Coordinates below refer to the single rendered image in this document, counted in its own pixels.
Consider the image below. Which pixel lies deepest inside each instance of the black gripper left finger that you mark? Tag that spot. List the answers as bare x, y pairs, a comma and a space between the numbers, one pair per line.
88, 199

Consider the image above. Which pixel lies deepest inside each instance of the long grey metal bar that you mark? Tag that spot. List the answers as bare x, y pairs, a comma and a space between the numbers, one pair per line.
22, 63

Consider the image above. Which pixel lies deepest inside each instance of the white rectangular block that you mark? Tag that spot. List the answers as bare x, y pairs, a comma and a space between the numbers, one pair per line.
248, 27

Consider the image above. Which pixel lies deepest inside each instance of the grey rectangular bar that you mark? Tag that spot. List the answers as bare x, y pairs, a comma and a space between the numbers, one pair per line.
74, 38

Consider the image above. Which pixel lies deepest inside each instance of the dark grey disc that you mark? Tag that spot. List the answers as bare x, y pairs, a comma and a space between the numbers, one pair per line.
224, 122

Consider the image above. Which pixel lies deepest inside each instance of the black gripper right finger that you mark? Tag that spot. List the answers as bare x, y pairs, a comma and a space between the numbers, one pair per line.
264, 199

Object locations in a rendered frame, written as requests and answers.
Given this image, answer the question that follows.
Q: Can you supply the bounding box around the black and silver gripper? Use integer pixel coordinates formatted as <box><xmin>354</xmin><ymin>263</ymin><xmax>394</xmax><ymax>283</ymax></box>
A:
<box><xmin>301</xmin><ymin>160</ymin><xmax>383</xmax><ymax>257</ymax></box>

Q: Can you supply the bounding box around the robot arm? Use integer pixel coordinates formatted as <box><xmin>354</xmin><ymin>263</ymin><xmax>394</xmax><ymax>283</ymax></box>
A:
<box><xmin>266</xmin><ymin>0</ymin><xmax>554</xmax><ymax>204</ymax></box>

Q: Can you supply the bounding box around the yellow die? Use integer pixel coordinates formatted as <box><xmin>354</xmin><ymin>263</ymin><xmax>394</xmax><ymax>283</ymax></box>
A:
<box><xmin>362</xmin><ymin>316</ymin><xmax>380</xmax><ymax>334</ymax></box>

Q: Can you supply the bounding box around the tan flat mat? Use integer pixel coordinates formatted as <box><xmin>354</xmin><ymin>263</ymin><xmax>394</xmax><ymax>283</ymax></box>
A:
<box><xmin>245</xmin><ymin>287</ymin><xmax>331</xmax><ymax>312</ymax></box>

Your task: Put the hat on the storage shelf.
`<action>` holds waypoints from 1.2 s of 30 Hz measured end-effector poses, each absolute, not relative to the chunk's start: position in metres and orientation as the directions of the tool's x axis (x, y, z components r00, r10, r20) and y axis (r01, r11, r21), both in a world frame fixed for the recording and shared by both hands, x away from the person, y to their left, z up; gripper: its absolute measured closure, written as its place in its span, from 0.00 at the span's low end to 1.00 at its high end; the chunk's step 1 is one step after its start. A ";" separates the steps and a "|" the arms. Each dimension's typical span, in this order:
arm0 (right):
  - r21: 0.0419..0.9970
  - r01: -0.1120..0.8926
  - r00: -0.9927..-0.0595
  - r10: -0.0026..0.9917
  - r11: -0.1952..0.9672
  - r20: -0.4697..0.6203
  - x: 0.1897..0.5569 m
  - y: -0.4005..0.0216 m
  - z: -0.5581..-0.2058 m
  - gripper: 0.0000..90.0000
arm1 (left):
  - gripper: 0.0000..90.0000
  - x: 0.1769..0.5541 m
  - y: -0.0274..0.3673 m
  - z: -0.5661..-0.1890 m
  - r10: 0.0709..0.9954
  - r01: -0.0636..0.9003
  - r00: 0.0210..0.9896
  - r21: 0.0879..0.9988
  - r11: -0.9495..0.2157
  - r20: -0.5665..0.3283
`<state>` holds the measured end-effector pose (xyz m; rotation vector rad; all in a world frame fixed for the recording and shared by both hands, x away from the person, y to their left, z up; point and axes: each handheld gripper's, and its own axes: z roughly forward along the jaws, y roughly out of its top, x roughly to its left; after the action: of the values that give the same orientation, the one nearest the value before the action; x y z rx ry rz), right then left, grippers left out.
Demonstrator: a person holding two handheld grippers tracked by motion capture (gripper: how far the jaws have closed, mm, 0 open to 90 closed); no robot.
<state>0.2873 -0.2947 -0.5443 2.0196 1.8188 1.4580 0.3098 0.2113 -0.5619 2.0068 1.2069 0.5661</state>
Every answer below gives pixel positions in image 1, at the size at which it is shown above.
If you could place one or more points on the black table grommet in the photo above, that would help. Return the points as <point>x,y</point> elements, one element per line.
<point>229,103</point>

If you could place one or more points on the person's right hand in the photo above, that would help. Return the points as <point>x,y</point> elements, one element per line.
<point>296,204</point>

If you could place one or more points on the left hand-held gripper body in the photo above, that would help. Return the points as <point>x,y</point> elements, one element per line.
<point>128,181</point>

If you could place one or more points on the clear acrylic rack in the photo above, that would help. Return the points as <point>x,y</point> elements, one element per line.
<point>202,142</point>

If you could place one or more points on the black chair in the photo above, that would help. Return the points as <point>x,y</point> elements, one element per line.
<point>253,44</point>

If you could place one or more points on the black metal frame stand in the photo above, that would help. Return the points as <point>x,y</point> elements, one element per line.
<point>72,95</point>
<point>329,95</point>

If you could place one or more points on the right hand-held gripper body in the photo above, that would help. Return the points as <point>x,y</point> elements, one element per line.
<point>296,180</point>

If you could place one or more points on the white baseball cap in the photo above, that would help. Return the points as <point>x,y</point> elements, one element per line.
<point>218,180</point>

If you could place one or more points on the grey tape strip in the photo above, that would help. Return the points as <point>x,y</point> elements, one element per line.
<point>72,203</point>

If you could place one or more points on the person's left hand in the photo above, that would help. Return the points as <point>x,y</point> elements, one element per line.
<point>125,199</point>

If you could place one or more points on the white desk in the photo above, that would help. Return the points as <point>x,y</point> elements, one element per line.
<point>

**HOW TO COMPLETE THIS TASK:** Write out every entry verbatim.

**TASK ANSWER:**
Coordinates below refer to the single rendered image in this document, counted in its own pixels.
Consider the image below. Which pixel lies deepest inside each instance of the black gripper left finger that you mark? Tag that spot. List the answers as bare x, y pairs, a comma and a space between the numbers, one pair per line.
88, 199

Consider the image above. Which pixel lies deepest inside each instance of the long grey metal bar that you mark? Tag that spot. List the answers as bare x, y pairs, a comma and a space between the numbers, one pair per line.
22, 63

Consider the image above. Which pixel lies deepest inside each instance of the white rectangular block that you mark? Tag that spot. List the answers as bare x, y pairs, a comma and a space between the numbers, one pair per line.
248, 27

Consider the image above. Which pixel lies deepest inside each instance of the grey rectangular bar that you mark? Tag that spot. List the answers as bare x, y pairs, a comma and a space between the numbers, one pair per line.
74, 38

Consider the image above. Which pixel lies deepest inside each instance of the dark grey disc that you mark? Tag that spot. List the answers as bare x, y pairs, a comma and a space between the numbers, one pair per line.
224, 122

Consider the image above. Which pixel lies deepest inside each instance of the black gripper right finger that you mark? Tag that spot. List the answers as bare x, y pairs, a comma and a space between the numbers, one pair per line.
264, 199

Object locations in a rendered frame, written as requests and answers.
Given this image, answer the question that follows.
Q: Can you supply the bounding box around the black and silver gripper? Use integer pixel coordinates formatted as <box><xmin>354</xmin><ymin>263</ymin><xmax>394</xmax><ymax>283</ymax></box>
A:
<box><xmin>301</xmin><ymin>160</ymin><xmax>383</xmax><ymax>257</ymax></box>

Q: Can you supply the bounding box around the robot arm? Use integer pixel coordinates formatted as <box><xmin>354</xmin><ymin>263</ymin><xmax>394</xmax><ymax>283</ymax></box>
A:
<box><xmin>266</xmin><ymin>0</ymin><xmax>554</xmax><ymax>204</ymax></box>

Q: Can you supply the bounding box around the yellow die? Use integer pixel coordinates formatted as <box><xmin>354</xmin><ymin>263</ymin><xmax>394</xmax><ymax>283</ymax></box>
A:
<box><xmin>362</xmin><ymin>316</ymin><xmax>380</xmax><ymax>334</ymax></box>

Q: Can you supply the bounding box around the tan flat mat? Use integer pixel coordinates formatted as <box><xmin>354</xmin><ymin>263</ymin><xmax>394</xmax><ymax>283</ymax></box>
A:
<box><xmin>245</xmin><ymin>287</ymin><xmax>331</xmax><ymax>312</ymax></box>

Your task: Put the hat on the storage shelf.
`<action>` holds waypoints from 1.2 s of 30 Hz measured end-effector poses, each absolute, not relative to the chunk's start: position in metres and orientation as the directions of the tool's x axis (x, y, z components r00, r10, r20) and y axis (r01, r11, r21), both in a world frame fixed for the recording and shared by both hands, x away from the person, y to their left, z up; gripper: its absolute measured closure, written as its place in its span, from 0.00 at the span's low end to 1.00 at its high end; the chunk's step 1 is one step after its start. A ";" separates the steps and a "|" the arms. Each dimension's typical span, in this order:
arm0 (right):
  - r21: 0.0419..0.9970
  - r01: -0.1120..0.8926
  - r00: -0.9927..-0.0595
  - r10: -0.0026..0.9917
  - r11: -0.1952..0.9672
  - r20: -0.4697..0.6203
  - x: 0.1897..0.5569 m
  - y: -0.4005..0.0216 m
  - z: -0.5581..-0.2058 m
  - gripper: 0.0000..90.0000
arm1 (left):
  - gripper: 0.0000..90.0000
  - x: 0.1769..0.5541 m
  - y: -0.0274..0.3673 m
  - z: -0.5661..-0.1890 m
  - r10: 0.0709..0.9954
  - r01: -0.0636..0.9003
  - r00: 0.0210..0.9896
  - r21: 0.0879..0.9988
  - r11: -0.9495..0.2157
  - r20: -0.5665..0.3283
`<state>` holds the measured end-effector pose (xyz m; rotation vector rad; all in a world frame fixed for the recording and shared by both hands, x away from the person, y to their left, z up; point and axes: each handheld gripper's, and its own axes: z roughly forward along the jaws, y roughly out of its top, x roughly to its left; after the action: of the values that give the same orientation, the one nearest the value before the action; x y z rx ry rz), right then left, grippers left out.
Demonstrator: a person holding two handheld grippers tracked by motion capture (gripper: how far the jaws have closed, mm, 0 open to 90 closed); no robot.
<state>0.2873 -0.2947 -0.5443 2.0196 1.8188 1.4580 0.3098 0.2113 -0.5619 2.0068 1.2069 0.5661</state>
Every answer below gives pixel positions in image 1, at the size at which it is shown above.
If you could place one or more points on the black table grommet in the photo above, that would help. Return the points as <point>x,y</point> elements, one element per line.
<point>229,103</point>

If you could place one or more points on the person's right hand in the photo above, that would help. Return the points as <point>x,y</point> elements, one element per line.
<point>296,204</point>

If you could place one or more points on the left hand-held gripper body in the photo above, that would help. Return the points as <point>x,y</point> elements, one element per line.
<point>128,181</point>

If you could place one or more points on the clear acrylic rack in the photo above, that would help. Return the points as <point>x,y</point> elements, one element per line.
<point>202,142</point>

If you could place one or more points on the black chair in the photo above, that would help. Return the points as <point>x,y</point> elements, one element per line.
<point>253,44</point>

If you could place one or more points on the black metal frame stand in the photo above, that would help. Return the points as <point>x,y</point> elements, one element per line.
<point>72,95</point>
<point>329,95</point>

If you could place one or more points on the right hand-held gripper body in the photo above, that would help. Return the points as <point>x,y</point> elements, one element per line.
<point>296,180</point>

If you could place one or more points on the white baseball cap in the photo above, that would help. Return the points as <point>x,y</point> elements, one element per line.
<point>218,180</point>

If you could place one or more points on the grey tape strip in the photo above, that would help. Return the points as <point>x,y</point> elements, one element per line.
<point>72,203</point>

If you could place one or more points on the person's left hand in the photo above, that would help. Return the points as <point>x,y</point> elements, one element per line.
<point>125,199</point>

If you could place one or more points on the white desk in the photo above, that would help. Return the points as <point>x,y</point> elements, one element per line.
<point>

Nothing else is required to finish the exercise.